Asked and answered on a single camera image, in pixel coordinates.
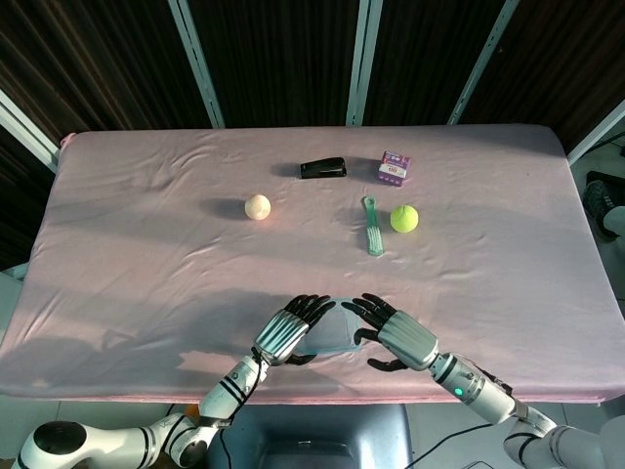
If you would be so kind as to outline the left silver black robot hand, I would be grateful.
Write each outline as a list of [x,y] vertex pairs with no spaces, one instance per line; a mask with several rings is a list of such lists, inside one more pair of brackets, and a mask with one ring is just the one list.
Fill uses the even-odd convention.
[[328,295],[298,295],[273,315],[251,348],[256,362],[267,366],[304,365],[316,354],[298,355],[295,349],[303,338],[336,305]]

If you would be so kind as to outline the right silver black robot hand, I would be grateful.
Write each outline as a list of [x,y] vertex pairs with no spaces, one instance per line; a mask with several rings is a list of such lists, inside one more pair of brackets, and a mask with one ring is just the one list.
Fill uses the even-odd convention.
[[372,329],[360,328],[354,333],[356,344],[363,339],[377,342],[396,357],[389,362],[368,359],[367,364],[374,369],[383,372],[408,368],[423,371],[437,358],[438,338],[418,320],[384,299],[363,293],[341,305],[372,326]]

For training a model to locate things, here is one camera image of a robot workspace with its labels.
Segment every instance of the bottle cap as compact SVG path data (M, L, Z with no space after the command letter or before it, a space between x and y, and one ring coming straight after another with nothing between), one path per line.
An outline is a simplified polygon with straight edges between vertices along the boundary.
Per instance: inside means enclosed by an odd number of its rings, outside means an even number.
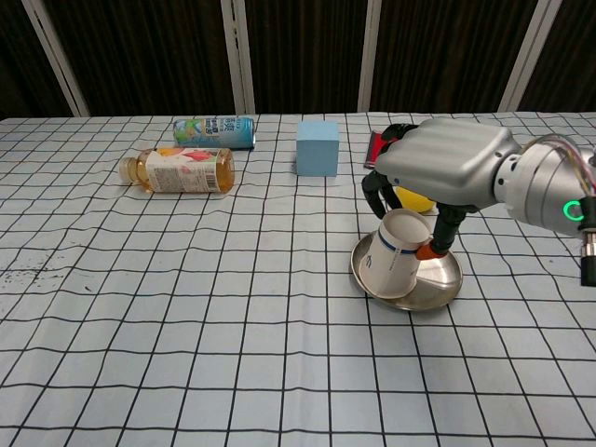
M120 159L120 162L118 163L118 173L120 174L120 178L122 179L122 182L134 183L132 178L130 178L130 174L129 174L129 161L133 160L133 159L134 158L125 156L124 158Z

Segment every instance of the dark background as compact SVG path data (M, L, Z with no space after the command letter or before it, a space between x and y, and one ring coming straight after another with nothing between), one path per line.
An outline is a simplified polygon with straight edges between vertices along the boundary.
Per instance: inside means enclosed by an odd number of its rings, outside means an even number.
M494 112L536 0L383 2L372 111ZM92 115L233 114L220 2L45 0ZM366 0L245 0L257 113L355 112ZM563 0L521 110L596 110L596 0ZM71 115L20 0L0 118Z

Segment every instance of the yellow ball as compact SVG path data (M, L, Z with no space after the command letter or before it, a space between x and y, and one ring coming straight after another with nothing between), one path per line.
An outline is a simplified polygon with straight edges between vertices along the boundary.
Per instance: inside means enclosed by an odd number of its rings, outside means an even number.
M432 200L420 196L419 194L413 193L410 190L402 188L398 186L396 188L396 193L398 198L400 199L401 205L403 208L408 210L416 211L416 212L426 212L432 210L432 207L435 206L435 202Z

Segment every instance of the cable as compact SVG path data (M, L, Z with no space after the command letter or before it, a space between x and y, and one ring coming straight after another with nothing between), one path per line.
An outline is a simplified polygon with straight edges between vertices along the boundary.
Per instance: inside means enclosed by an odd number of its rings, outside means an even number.
M546 143L557 150L569 160L571 167L579 181L579 184L586 196L596 196L596 181L591 173L588 163L582 158L576 144L568 137L555 133L544 135L528 142L522 149L525 152L538 143Z

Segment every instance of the green light ring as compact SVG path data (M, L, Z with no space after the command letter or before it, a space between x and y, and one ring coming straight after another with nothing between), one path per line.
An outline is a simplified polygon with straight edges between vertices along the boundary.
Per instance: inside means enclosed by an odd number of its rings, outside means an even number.
M571 207L579 207L580 203L579 200L569 200L567 203L565 203L565 205L562 207L562 213L565 215L565 217L567 219L569 219L570 221L574 221L574 222L580 222L584 220L584 216L573 216L570 212L569 209Z

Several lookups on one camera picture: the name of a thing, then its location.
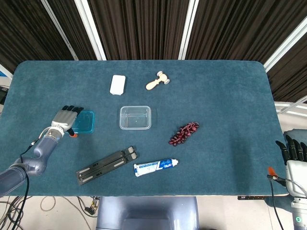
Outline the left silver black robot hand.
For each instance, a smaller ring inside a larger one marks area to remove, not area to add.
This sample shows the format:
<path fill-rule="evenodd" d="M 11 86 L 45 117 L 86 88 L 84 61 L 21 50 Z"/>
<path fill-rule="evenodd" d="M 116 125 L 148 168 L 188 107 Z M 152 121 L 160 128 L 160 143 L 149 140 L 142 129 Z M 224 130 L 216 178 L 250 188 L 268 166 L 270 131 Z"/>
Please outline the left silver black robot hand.
<path fill-rule="evenodd" d="M 74 105 L 65 105 L 57 112 L 51 122 L 52 127 L 60 127 L 63 132 L 68 132 L 70 137 L 77 137 L 72 129 L 77 116 L 83 110 L 83 107 L 75 107 Z"/>

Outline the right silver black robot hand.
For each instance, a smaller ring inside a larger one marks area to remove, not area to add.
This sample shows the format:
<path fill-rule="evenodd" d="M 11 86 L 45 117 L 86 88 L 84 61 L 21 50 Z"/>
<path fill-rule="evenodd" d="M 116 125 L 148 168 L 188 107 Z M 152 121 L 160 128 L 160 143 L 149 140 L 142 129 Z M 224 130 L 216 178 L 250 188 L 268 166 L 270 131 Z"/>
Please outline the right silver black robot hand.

(WHAT IS NEEDED)
Your answer must be an exact copy of the records, with no pictures in it.

(RESPONSE TO THE EXERCISE)
Asked and answered on a single camera image, in pixel coordinates.
If you would be so kind as to outline the left silver black robot hand, I would be grateful.
Write each outline as a list of [x,y] vertex pairs with no spaces, one instance per line; a mask with several rings is a list of such lists, inside one more pair of brackets, and a mask with one ring is just the one list.
Fill uses the even-odd convention.
[[328,295],[298,295],[273,315],[251,348],[256,362],[267,366],[304,365],[316,354],[298,355],[295,349],[303,338],[336,305]]

If you would be so kind as to outline the right silver black robot hand, I would be grateful.
Write each outline as a list of [x,y] vertex pairs with no spaces, one instance per line; a mask with several rings is a list of such lists, inside one more pair of brackets, and a mask with one ring is just the one list.
Fill uses the even-odd convention.
[[372,329],[360,328],[354,333],[356,344],[363,339],[377,342],[396,357],[389,362],[368,359],[367,364],[374,369],[383,372],[408,368],[423,371],[437,358],[438,338],[418,320],[384,299],[363,293],[341,305],[372,326]]

For training a model to locate things, here is one camera image of a robot workspace with its labels.
Segment every instance of the bottle cap as compact SVG path data (M, L, Z with no space after the command letter or before it, a space between x and y, and one ring coming straight after another with nothing between), one path per line.
An outline is a simplified polygon with straight edges between vertices along the boundary.
Per instance: inside means enclosed by an odd number of its rings, outside means an even number.
M120 159L120 162L118 163L118 173L120 174L120 178L122 179L122 182L134 183L132 178L130 178L130 174L129 174L129 161L133 160L133 159L134 158L125 156L124 158Z

Segment every instance of the dark background as compact SVG path data (M, L, Z with no space after the command letter or before it, a space between x and y, and one ring coming straight after another with nothing between), one path per line.
An outline is a simplified polygon with straight edges between vertices along the boundary.
Per instance: inside means enclosed by an odd number of its rings, outside means an even number.
M494 112L536 0L383 2L372 111ZM92 115L233 114L220 2L45 0ZM366 0L245 0L257 113L355 112ZM563 0L521 110L596 110L596 0ZM71 115L20 0L0 118Z

Segment every instance of the yellow ball as compact SVG path data (M, L, Z with no space after the command letter or before it, a space between x and y, and one ring coming straight after another with nothing between), one path per line.
An outline is a simplified polygon with straight edges between vertices along the boundary.
Per instance: inside means enclosed by an odd number of its rings, outside means an even number.
M432 200L420 196L419 194L413 193L410 190L402 188L398 186L396 188L396 193L398 198L400 199L401 205L403 208L408 210L416 211L416 212L426 212L432 210L432 207L435 206L435 202Z

Segment every instance of the cable as compact SVG path data (M, L, Z with no space after the command letter or before it, a space between x and y, and one ring coming straight after another with nothing between), one path per line.
An outline is a simplified polygon with straight edges between vertices along the boundary.
Per instance: inside means enclosed by an odd number of its rings, outside means an even number.
M546 143L557 150L569 160L571 167L579 181L579 184L586 196L596 196L596 181L591 173L588 163L582 158L576 144L568 137L555 133L544 135L528 142L522 149L525 152L538 143Z

Segment every instance of the green light ring as compact SVG path data (M, L, Z with no space after the command letter or before it, a space between x and y, and one ring coming straight after another with nothing between), one path per line.
An outline is a simplified polygon with straight edges between vertices along the boundary.
Per instance: inside means enclosed by an odd number of its rings, outside means an even number.
M571 207L579 207L580 203L579 200L569 200L567 203L565 203L565 205L562 207L562 213L565 215L565 217L567 219L569 219L570 221L574 221L574 222L580 222L584 220L584 216L573 216L570 212L569 209Z

Several lookups on one camera picture: the name of a thing, then its location.
Outline the left silver black robot hand.
For each instance, a smaller ring inside a larger one marks area to remove, not area to add.
This sample shows the format:
<path fill-rule="evenodd" d="M 11 86 L 45 117 L 86 88 L 84 61 L 21 50 Z"/>
<path fill-rule="evenodd" d="M 116 125 L 148 168 L 188 107 Z M 152 121 L 160 128 L 160 143 L 149 140 L 142 129 Z M 224 130 L 216 178 L 250 188 L 268 166 L 270 131 Z"/>
Please outline the left silver black robot hand.
<path fill-rule="evenodd" d="M 74 105 L 65 105 L 57 112 L 51 122 L 52 127 L 60 127 L 63 132 L 68 132 L 70 137 L 77 137 L 72 129 L 77 116 L 83 110 L 83 107 L 75 107 Z"/>

Outline the right silver black robot hand.
For each instance, a smaller ring inside a larger one marks area to remove, not area to add.
This sample shows the format:
<path fill-rule="evenodd" d="M 11 86 L 45 117 L 86 88 L 84 61 L 21 50 Z"/>
<path fill-rule="evenodd" d="M 116 125 L 148 168 L 188 107 Z M 152 121 L 160 128 L 160 143 L 149 140 L 142 129 Z M 224 130 L 216 178 L 250 188 L 268 166 L 270 131 Z"/>
Please outline the right silver black robot hand.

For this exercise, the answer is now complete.